Delta Lake Optimization Cheatsheet
Quick reference for every Delta Lake performance optimization technique.
Covers OPTIMIZE, VACUUM, table properties, MERGE patterns, data skipping,
partitioning strategies, liquid clustering, and file sizing.
Table of Contents
- OPTIMIZE
- VACUUM
- Z-ORDER
- Liquid Clustering
- Table Properties
- MERGE Optimization
- Data Skipping
- Partitioning Strategy
- File Size Guidelines
- Schema Evolution
- Time Travel and Restore
- Maintenance Schedule
OPTIMIZE
Compacts small files into larger ones for better read performance.
Basic Usage
-- Optimize entire table
OPTIMIZE my_database.my_table;
-- Optimize specific partitions only (much faster)
OPTIMIZE my_database.my_table
WHERE date >= '2025-01-01' AND date < '2025-02-01';
What OPTIMIZE Does
Before OPTIMIZE:
partition=2025-01-15/
├── part-00000.parquet (2 MiB)
├── part-00001.parquet (1 MiB)
├── part-00002.parquet (500 KiB)
├── part-00003.parquet (3 MiB)
├── ...
└── part-00099.parquet (800 KiB)
Total: 100 files, 150 MiB
After OPTIMIZE:
partition=2025-01-15/
├── part-00000.parquet (128 MiB)
└── part-00001.parquet (22 MiB)
Total: 2 files, 150 MiB
OPTIMIZE with Z-ORDER
-- Optimize and co-locate data by column values
OPTIMIZE my_database.my_table
ZORDER BY (customer_id, product_id);
-- Z-ORDER on specific partitions
OPTIMIZE my_database.my_table
WHERE date = '2025-01-15'
ZORDER BY (customer_id);
OPTIMIZE Metrics
OPTIMIZE returns these metrics:
numFilesAdded: 2 (new compacted files)
numFilesRemoved: 100 (old small files)
filesAdded.min: 22 MiB
filesAdded.max: 128 MiB
filesAdded.avg: 75 MiB
numBatches: 1
totalConsideredFiles: 100
totalFilesSkipped: 0
Key Settings
| Setting | Default | Recommended | Notes |
|---|---|---|---|
| Target file size | 1 GiB (OSS) / varies (Databricks) | 128-256 MiB | Set via table property |
spark.databricks.delta.optimizeWrite.enabled |
false | true | Auto-size files at write |
spark.databricks.delta.autoCompact.enabled |
false | true | Auto-compact after writes |
-- Set target file size per table
ALTER TABLE my_table SET TBLPROPERTIES ('delta.targetFileSize' = '128m');
VACUUM
Removes files no longer referenced by the Delta log.
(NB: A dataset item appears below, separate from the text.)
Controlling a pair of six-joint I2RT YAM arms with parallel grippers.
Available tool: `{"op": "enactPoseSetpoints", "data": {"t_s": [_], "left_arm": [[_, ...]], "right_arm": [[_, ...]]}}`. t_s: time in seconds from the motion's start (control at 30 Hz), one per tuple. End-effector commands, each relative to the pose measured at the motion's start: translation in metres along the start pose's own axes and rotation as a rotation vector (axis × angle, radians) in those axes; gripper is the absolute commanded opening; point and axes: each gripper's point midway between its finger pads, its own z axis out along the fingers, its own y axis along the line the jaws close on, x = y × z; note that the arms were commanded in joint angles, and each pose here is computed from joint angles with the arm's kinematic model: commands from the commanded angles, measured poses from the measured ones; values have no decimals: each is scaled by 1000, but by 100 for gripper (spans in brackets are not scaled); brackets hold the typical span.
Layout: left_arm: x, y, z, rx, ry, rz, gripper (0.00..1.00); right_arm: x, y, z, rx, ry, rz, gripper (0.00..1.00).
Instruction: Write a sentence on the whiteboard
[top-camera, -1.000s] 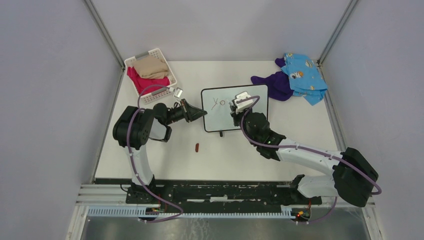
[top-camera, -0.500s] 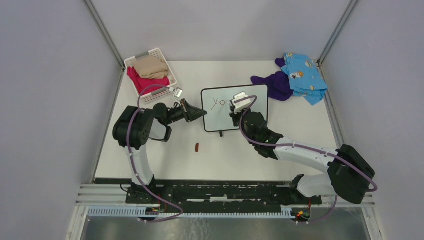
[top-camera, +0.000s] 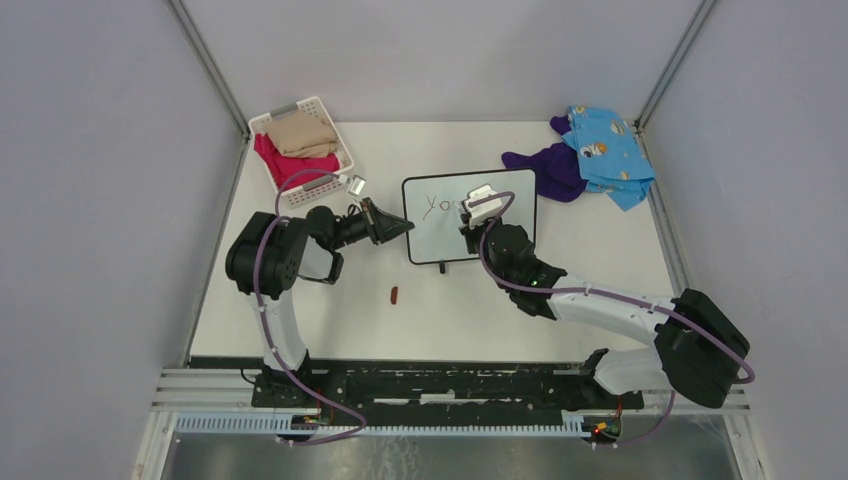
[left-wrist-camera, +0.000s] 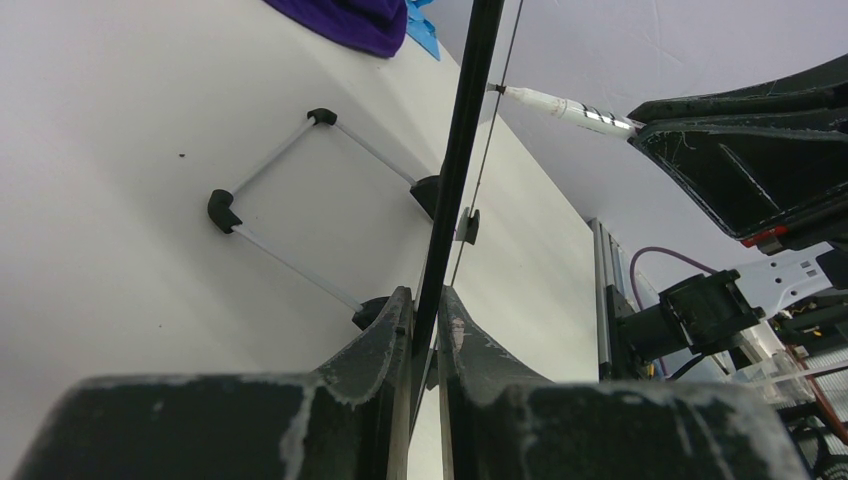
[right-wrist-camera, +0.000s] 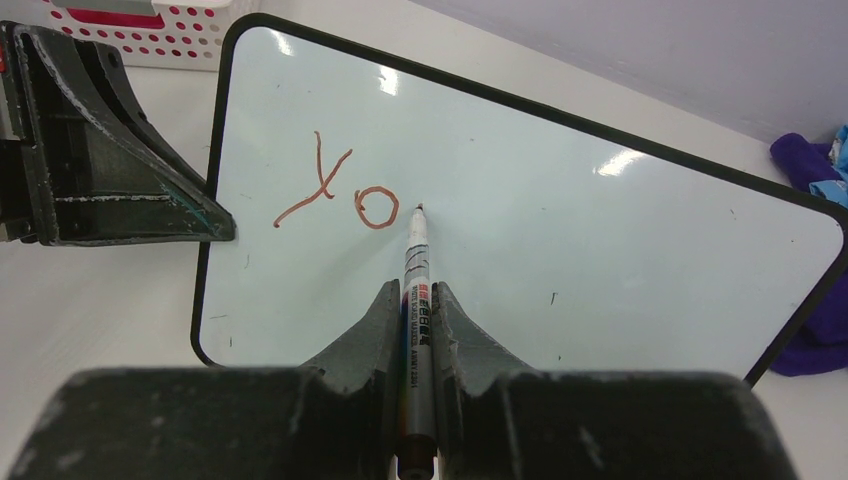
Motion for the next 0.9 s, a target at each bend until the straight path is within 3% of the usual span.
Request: {"op": "enactPoseSetpoints", "data": {"t_s": [0.0, 0.87], "left_arm": [[-3, 0, 1, 15, -6, 54, 14], [-2, 1, 0, 12, -3, 51, 13]], "right_arm": [[3, -5, 0, 23, -5, 8, 0], [17, -26, -13, 97, 14, 29, 0]]}}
Essential for storage cost control.
Basic Usage
-- Remove files older than default retention (7 days)
VACUUM my_database.my_table;
-- Remove files older than 30 days
VACUUM my_database.my_table RETAIN 720 HOURS;
-- Dry run — see what would be deleted without deleting
VACUUM my_database.my_table DRY RUN;
Safety Rules
| Rule | Details |
|---|---|
| Minimum retention | 7 days by default (controlled by delta.deletedFileRetentionDuration) |
| Never vacuum below retention | Active readers/writers could fail if their referenced files are deleted |
| VACUUM is idempotent | Safe to run multiple times |
| VACUUM only deletes unreferenced files | Never deletes current table data |
Override Minimum Retention (Dangerous!)
-- Only if you're CERTAIN no jobs are reading old versions
SET spark.databricks.delta.retentionDurationCheck.enabled = false;
VACUUM my_table RETAIN 0 HOURS; -- Deletes everything not in current version
Storage Savings Estimate
# Check table size before/after VACUUM
from delta.tables import DeltaTable
dt = DeltaTable.forName(spark, "my_database.my_table")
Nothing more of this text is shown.